Saved data entries
# # #

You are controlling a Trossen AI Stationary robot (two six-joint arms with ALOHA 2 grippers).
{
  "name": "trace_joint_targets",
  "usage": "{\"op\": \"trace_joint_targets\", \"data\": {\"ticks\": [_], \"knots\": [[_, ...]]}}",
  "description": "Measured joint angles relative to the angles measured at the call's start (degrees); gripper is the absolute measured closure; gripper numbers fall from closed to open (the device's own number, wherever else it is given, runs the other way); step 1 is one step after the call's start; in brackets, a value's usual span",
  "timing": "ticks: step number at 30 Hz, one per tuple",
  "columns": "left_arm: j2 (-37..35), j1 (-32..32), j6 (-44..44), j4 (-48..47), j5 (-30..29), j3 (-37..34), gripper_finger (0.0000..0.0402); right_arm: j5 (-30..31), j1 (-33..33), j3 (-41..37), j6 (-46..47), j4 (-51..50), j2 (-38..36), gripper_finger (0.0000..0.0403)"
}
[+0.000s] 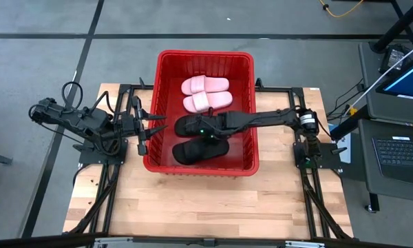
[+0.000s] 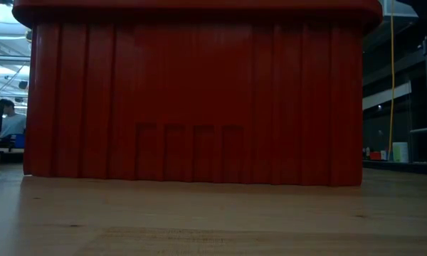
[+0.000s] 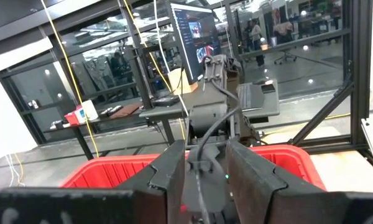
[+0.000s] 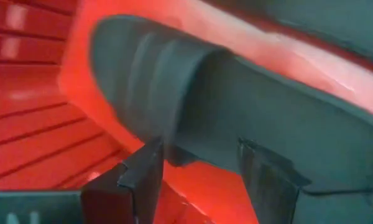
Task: Pick and place slides into bin
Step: Return to Home Position
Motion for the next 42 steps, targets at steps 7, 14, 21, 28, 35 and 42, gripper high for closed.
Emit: {"op": "trace_joint_targets", "data": {"ticks": [7, 14, 21, 28, 35, 42], "knots": [[0.0, 0.0, 0.04, -0.02, 0.0, 0.0, 0.029, 0.26, -1.07, 5.64, -5.43, -4.31, 0.02, 0.0201], [-0.27, 0.0, 0.17, -0.04, -0.19, 0.0, 0.029, 0.32, -2.87, 17.05, -12.36, -15.33, 0.0, 0.0201], [-1.74, 0.0, 0.15, -0.07, -0.67, 0.0, 0.029, 0.38, -2.77, 24.16, -21.01, -15.28, -0.04, 0.0201], [-3.25, 0.0, 0.05, -0.02, -0.72, 0.02, 0.029, 0.27, -2.65, 25.08, -23.15, -6.9, -0.02, 0.0201], [-3.5, 0.0, -2.24, -0.06, -0.71, 0.02, 0.029, 0.28, -2.58, 25.06, -26.86, 2.6, -0.02, 0.0201], [-3.5, 0.0, -3.61, -0.06, -0.72, 0.02, 0.029, 0.28, -2.58, 25.06, -29.92, 8.27, -0.02, 0.0201]]}}
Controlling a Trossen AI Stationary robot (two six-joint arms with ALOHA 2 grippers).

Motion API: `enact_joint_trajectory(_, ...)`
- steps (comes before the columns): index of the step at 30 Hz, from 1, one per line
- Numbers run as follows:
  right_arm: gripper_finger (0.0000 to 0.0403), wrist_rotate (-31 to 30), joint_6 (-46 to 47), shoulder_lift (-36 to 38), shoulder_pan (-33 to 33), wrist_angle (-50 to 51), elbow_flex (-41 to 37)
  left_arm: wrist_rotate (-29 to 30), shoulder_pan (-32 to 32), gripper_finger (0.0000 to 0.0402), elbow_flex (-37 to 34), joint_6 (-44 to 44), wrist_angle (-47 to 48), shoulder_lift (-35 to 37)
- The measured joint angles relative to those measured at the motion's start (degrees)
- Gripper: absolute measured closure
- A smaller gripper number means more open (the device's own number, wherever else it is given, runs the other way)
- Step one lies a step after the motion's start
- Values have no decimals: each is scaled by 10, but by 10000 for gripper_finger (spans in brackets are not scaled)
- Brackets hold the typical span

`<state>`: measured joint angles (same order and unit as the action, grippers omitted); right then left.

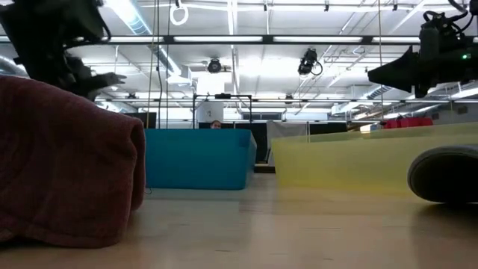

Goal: Pick & Place hat
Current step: Put the top red cap into the blue bin

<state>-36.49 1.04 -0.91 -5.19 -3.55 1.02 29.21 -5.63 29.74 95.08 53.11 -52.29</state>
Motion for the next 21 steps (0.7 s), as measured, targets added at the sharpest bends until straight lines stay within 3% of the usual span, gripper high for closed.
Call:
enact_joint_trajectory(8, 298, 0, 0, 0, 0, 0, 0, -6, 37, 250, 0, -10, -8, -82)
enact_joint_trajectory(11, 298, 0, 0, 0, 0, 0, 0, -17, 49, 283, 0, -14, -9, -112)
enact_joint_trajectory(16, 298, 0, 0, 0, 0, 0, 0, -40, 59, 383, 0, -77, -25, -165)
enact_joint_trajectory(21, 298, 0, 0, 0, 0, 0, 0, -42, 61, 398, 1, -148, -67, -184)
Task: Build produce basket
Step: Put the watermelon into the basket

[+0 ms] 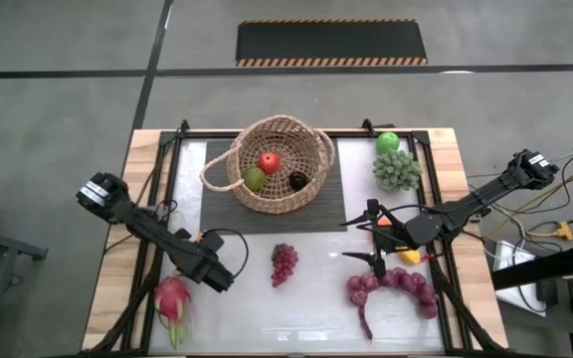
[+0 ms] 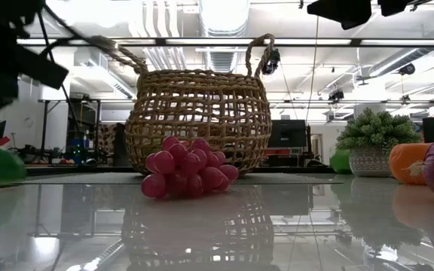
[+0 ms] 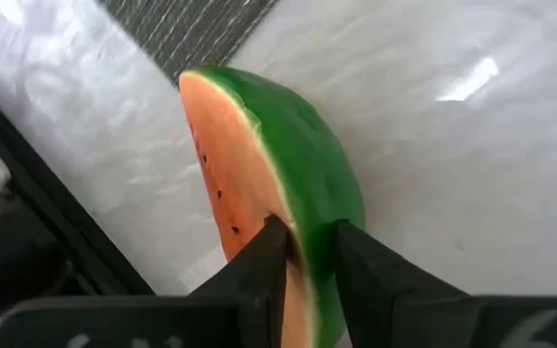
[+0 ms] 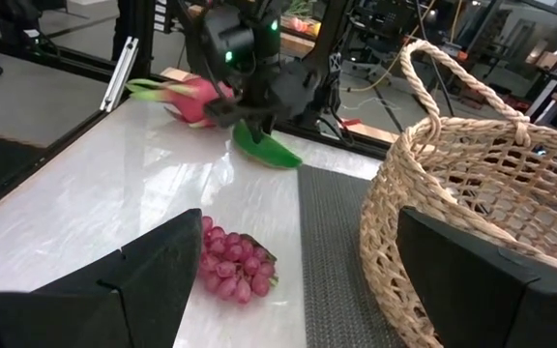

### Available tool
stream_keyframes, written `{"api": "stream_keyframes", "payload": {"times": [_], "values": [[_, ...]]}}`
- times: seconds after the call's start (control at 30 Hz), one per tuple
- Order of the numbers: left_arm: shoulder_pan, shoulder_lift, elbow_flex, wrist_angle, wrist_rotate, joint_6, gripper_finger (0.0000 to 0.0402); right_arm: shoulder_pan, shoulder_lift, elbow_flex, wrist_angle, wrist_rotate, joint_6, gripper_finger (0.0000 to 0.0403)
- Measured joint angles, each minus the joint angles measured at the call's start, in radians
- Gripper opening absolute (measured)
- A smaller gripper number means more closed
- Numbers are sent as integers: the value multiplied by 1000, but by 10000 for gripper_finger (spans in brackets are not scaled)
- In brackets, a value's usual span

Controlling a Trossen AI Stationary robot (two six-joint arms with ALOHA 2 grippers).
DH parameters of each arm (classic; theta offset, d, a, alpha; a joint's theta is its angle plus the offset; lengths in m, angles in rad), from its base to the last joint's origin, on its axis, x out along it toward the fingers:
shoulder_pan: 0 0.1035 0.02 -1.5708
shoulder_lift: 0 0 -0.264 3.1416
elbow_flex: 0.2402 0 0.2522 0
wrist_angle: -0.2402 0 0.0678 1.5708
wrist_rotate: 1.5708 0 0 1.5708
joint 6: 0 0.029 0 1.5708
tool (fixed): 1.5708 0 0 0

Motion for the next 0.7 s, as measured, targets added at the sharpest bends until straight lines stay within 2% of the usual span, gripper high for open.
{"api": "stream_keyframes", "payload": {"times": [0.23,0.47,0.57,0.7], "values": [[-51,-95,70,-53,-139,49,53,0,0,0,0,1,2,327],[-120,-202,136,-4,-325,106,53,0,0,0,0,6,12,327],[-153,-238,144,106,-399,238,52,0,0,0,0,6,21,327],[-181,-290,127,396,-530,546,52,0,0,0,2,6,33,327]]}}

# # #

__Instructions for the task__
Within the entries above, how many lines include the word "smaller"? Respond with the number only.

__Final answer__
2